→ **What to work on**: Please return only the lines from the one holding "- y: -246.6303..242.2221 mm" through the one holding "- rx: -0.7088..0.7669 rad", exactly as they appear in the records below, both ends included.

→ **Data entries**:
================================

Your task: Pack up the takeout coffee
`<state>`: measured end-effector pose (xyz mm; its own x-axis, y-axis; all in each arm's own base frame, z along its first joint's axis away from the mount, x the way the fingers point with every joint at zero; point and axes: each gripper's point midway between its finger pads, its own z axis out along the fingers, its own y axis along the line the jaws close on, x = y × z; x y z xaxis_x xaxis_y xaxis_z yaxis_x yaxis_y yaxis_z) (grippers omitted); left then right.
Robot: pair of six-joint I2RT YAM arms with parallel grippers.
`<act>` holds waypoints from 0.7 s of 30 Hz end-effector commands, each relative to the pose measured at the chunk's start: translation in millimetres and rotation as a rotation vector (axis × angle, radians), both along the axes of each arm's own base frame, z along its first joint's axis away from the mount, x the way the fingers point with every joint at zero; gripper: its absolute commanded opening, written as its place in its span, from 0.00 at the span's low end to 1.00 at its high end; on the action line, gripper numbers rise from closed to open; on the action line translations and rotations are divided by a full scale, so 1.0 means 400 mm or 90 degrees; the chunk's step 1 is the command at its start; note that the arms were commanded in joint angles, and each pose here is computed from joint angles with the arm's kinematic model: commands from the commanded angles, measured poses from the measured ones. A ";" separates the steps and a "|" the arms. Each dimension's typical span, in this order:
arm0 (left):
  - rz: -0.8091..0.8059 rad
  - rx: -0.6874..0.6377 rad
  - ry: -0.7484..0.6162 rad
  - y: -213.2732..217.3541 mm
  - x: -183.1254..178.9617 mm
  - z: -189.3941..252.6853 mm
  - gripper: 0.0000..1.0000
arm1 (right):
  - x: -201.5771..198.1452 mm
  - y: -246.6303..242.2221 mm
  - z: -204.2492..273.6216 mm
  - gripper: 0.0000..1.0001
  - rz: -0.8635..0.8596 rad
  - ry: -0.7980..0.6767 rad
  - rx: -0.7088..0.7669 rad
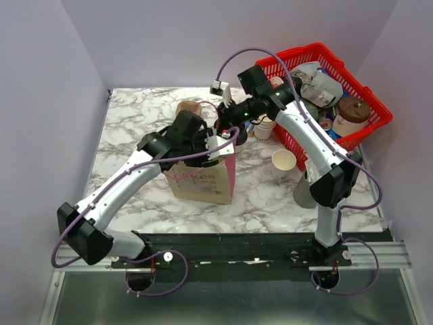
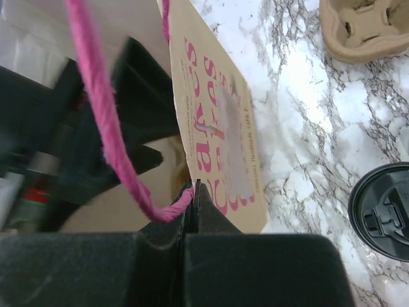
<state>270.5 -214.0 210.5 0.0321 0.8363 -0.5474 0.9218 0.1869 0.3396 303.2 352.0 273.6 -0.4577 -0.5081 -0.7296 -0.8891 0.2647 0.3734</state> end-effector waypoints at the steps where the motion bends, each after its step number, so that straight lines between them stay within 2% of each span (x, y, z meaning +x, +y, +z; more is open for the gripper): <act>1: -0.063 -0.160 -0.024 -0.054 -0.050 0.165 0.79 | -0.001 -0.005 -0.027 0.01 0.001 0.028 -0.008; 4: -0.069 -0.204 -0.029 -0.073 -0.057 0.190 0.82 | 0.008 -0.006 -0.036 0.00 0.001 0.017 -0.015; 8: -0.012 -0.236 -0.027 -0.075 -0.024 0.202 0.82 | 0.013 -0.008 -0.036 0.00 0.004 0.004 -0.017; 12: 0.040 -0.356 -0.021 -0.052 0.005 0.317 0.82 | 0.016 -0.013 -0.028 0.00 0.011 -0.020 -0.017; 15: 0.057 -0.406 -0.070 -0.021 0.029 0.416 0.85 | 0.019 -0.014 -0.024 0.00 0.022 -0.038 -0.017; 18: 0.070 -0.376 -0.084 0.023 0.059 0.435 0.89 | 0.020 -0.014 -0.017 0.01 0.031 -0.052 -0.013; 21: 0.091 -0.335 -0.038 0.055 0.079 0.386 0.89 | 0.024 -0.015 -0.021 0.01 0.037 -0.060 -0.014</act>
<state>302.8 -197.4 368.2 0.0251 0.4350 -0.9001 0.8229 0.5023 0.2657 310.9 348.3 267.6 -0.3892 -0.5322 -0.7519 -0.9211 0.2331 0.3118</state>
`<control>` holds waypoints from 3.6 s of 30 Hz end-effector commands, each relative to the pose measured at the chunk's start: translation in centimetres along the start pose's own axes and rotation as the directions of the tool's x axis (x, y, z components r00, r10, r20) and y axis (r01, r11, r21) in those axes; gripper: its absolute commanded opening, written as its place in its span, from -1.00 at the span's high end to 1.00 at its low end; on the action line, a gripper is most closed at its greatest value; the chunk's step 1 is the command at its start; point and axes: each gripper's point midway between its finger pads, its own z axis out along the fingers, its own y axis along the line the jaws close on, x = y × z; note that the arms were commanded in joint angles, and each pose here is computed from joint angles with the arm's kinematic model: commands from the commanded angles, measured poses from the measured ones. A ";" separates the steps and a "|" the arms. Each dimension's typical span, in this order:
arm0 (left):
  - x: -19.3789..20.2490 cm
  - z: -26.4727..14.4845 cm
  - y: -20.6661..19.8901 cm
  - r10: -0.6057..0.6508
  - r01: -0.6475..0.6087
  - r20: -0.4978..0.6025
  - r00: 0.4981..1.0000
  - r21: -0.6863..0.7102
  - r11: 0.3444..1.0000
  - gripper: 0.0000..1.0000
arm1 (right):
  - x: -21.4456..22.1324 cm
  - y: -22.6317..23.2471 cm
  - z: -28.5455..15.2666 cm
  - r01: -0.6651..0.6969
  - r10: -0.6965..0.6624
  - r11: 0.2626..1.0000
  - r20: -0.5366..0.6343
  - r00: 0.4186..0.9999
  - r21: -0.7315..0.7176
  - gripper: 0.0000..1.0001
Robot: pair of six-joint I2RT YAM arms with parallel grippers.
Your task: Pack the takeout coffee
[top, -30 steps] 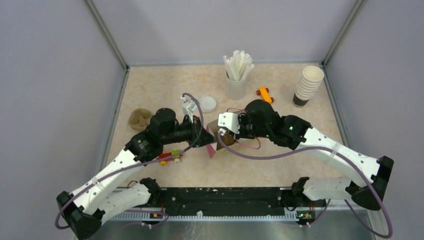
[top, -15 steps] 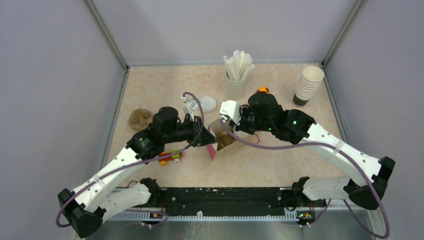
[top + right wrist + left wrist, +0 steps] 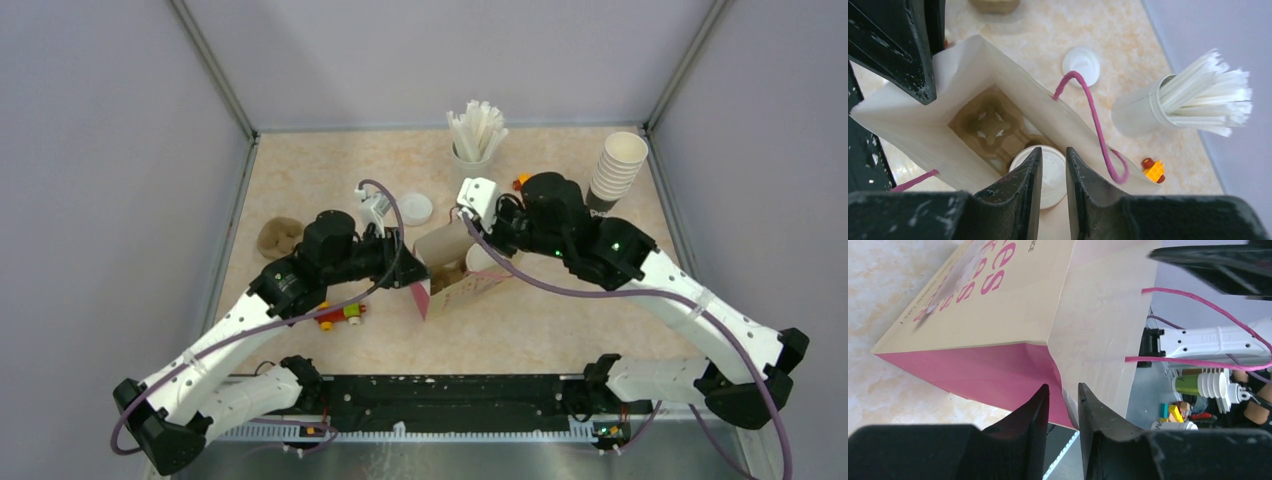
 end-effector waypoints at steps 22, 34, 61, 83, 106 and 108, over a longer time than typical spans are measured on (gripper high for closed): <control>-7.5 -3.8 -3.7 0.144 -0.131 0.202 0.969 -0.075 0.988 -0.50 | -5.3 -10.5 -6.4 -0.515 0.425 0.729 0.291 0.857 0.451 0.29; -6.4 -10.5 -6.2 0.110 -0.102 0.245 0.963 -0.046 0.994 -0.98 | 3.9 -21.9 0.6 -0.667 0.647 0.521 0.263 0.715 0.532 0.07; -5.9 -13.2 -3.1 -0.135 0.205 0.371 0.919 -0.158 0.966 -0.97 | 12.1 -26.0 9.2 -0.520 0.494 0.820 0.162 0.854 0.238 0.14; -5.8 -13.7 -3.4 -0.157 0.221 0.391 0.907 -0.124 0.967 -0.97 | 10.1 -28.2 11.2 -0.504 0.457 0.845 0.249 0.854 0.177 0.44; -6.9 -13.1 -1.3 0.060 0.048 0.356 0.933 -0.287 0.957 -0.97 | 3.9 -28.3 -1.6 -0.546 0.480 0.724 0.260 0.838 0.423 1.00; -7.1 -13.8 -0.2 0.057 0.087 0.394 0.918 -0.338 0.937 -0.98 | 2.9 -28.0 -3.8 -0.541 0.465 0.703 0.278 0.841 0.461 1.00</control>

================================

→ **Output for this task**:
  - y: -246.6303..242.2221 mm
  - z: -204.2492..273.6216 mm
  - gripper: 0.0000..1.0001
  - rz: -0.8635..0.8596 rad
  - ry: -0.7980..0.6767 rad
  - rx: -0.7088..0.7669 rad

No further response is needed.